PROBLEM REQUIREMENTS.
Every line below must come back exactly as it stands, with the images omitted.

RECORDED DATA.
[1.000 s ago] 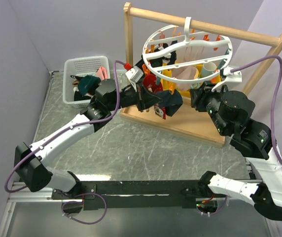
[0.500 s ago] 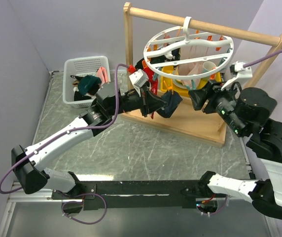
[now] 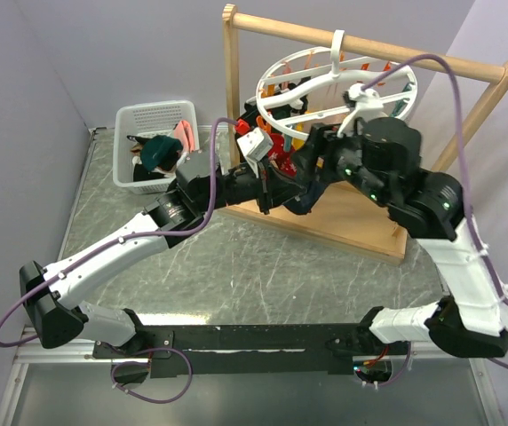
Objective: Remove the socks clipped to the hanger
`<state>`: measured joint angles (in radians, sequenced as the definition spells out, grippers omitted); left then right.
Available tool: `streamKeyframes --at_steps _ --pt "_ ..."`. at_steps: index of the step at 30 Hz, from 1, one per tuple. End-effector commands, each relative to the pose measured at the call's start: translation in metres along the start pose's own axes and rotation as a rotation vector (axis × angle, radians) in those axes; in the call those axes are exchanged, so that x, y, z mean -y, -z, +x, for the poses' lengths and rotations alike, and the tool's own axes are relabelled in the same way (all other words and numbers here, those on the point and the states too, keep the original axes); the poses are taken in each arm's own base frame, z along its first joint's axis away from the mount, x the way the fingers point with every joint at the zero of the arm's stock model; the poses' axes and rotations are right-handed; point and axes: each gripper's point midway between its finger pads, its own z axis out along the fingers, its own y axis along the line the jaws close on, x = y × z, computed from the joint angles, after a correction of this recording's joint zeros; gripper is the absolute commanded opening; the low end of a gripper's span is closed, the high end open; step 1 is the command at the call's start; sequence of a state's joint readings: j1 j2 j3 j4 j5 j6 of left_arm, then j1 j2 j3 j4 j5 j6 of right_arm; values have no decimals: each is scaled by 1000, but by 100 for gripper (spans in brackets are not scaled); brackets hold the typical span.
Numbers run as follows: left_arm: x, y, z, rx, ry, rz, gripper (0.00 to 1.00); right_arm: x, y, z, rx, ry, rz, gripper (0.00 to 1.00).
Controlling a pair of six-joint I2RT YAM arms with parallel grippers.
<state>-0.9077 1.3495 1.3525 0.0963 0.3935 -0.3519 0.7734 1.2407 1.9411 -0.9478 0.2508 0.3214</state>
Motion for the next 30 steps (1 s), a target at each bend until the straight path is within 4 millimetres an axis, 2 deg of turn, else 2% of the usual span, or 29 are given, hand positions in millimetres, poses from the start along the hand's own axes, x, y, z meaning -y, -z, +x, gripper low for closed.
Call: streamKeyframes --at_steps 1,8,16,19,26,30 --pt "21 10 -32 72 -55 31 1 -3 1 -13 32 -8 -8 72" --pt "25 12 -36 77 -65 35 1 10 -8 -7 29 0 69 72" --pt "28 17 -35 78 -65 42 1 11 -16 -10 65 -15 80 64" --pt "28 18 -33 74 -65 41 1 11 -18 -11 68 -13 87 57" --pt "29 21 -28 53 -57 44 1 12 -18 -14 89 -18 92 31" --pt "35 22 -10 -26 -53 93 2 13 -18 -13 89 -12 94 31"
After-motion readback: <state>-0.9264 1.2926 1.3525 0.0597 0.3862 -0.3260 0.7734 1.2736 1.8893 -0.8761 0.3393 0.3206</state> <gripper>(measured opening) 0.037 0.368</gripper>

TASK RESPONSE.
[1.000 s ago] 
[0.500 s ago] 
[now] 
Objective: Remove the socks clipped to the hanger
`<state>`: measured joint angles (in radians, sequenced as the definition spells out, grippers omitted); left then right.
Available tool: `streamKeyframes --at_steps _ --pt "_ ..."`. at_steps: index of the step at 30 Hz, from 1, one per tuple. End-effector commands, each relative to the pose measured at the call's start: translation in metres along the start pose's own axes and rotation as a rotation vector (axis × angle, radians) in those axes; in the call those axes are exchanged, so that x, y, z mean -y, -z, +x, for the poses' lengths and rotations alike, and the tool's own axes are relabelled in the same way (all other words and numbers here, those on the point and the states too, keep the original axes); the poses are taken in each arm's own base frame, z along its first joint's axis away from the mount, x the way the fingers point with every joint at the zero of the arm's stock model; the poses' axes and rotations are right-handed; point and axes: each gripper's point midway between its finger pads, its own z axis out along the fingers, its own y axis along the line the jaws close on, x = y × z, computed from the joint angles, after a correction of this recording's joint zeros; gripper is the absolute commanded opening; the low end of a gripper's span is closed, the high end open; step 1 is the command at the call's start; sequence of a state's joint readings: j1 j2 j3 j4 j5 j6 of left_arm, then j1 j2 j3 j4 j5 j6 of right_arm; values have no decimals: each is scaled by 1000, but by 100 for gripper (spans in brackets are not scaled); brackets hold the typical span.
Numbers run as follows: left_arm: x, y, z, rx, ry, rz, gripper (0.00 to 1.00); right_arm: x, y, z, rx, ry, rz, gripper (0.00 to 1.00).
Controlling a pair of six-joint I2RT YAM arms with parallel grippers.
<state>-0.9077 1.3495 1.3525 0.0963 0.3935 -0.3519 0.7734 1.2407 1.9411 -0.9478 0.2508 0.3214</state>
Motion for the next 30 steps (1 s), a target at each bend until the straight path is within 4 millimetres an axis, 2 deg of turn, else 2% of the usual span, or 29 are given, hand positions in millimetres, poses from the start along the hand's own axes, x, y, z meaning -y, -z, +x, gripper low for closed.
Call: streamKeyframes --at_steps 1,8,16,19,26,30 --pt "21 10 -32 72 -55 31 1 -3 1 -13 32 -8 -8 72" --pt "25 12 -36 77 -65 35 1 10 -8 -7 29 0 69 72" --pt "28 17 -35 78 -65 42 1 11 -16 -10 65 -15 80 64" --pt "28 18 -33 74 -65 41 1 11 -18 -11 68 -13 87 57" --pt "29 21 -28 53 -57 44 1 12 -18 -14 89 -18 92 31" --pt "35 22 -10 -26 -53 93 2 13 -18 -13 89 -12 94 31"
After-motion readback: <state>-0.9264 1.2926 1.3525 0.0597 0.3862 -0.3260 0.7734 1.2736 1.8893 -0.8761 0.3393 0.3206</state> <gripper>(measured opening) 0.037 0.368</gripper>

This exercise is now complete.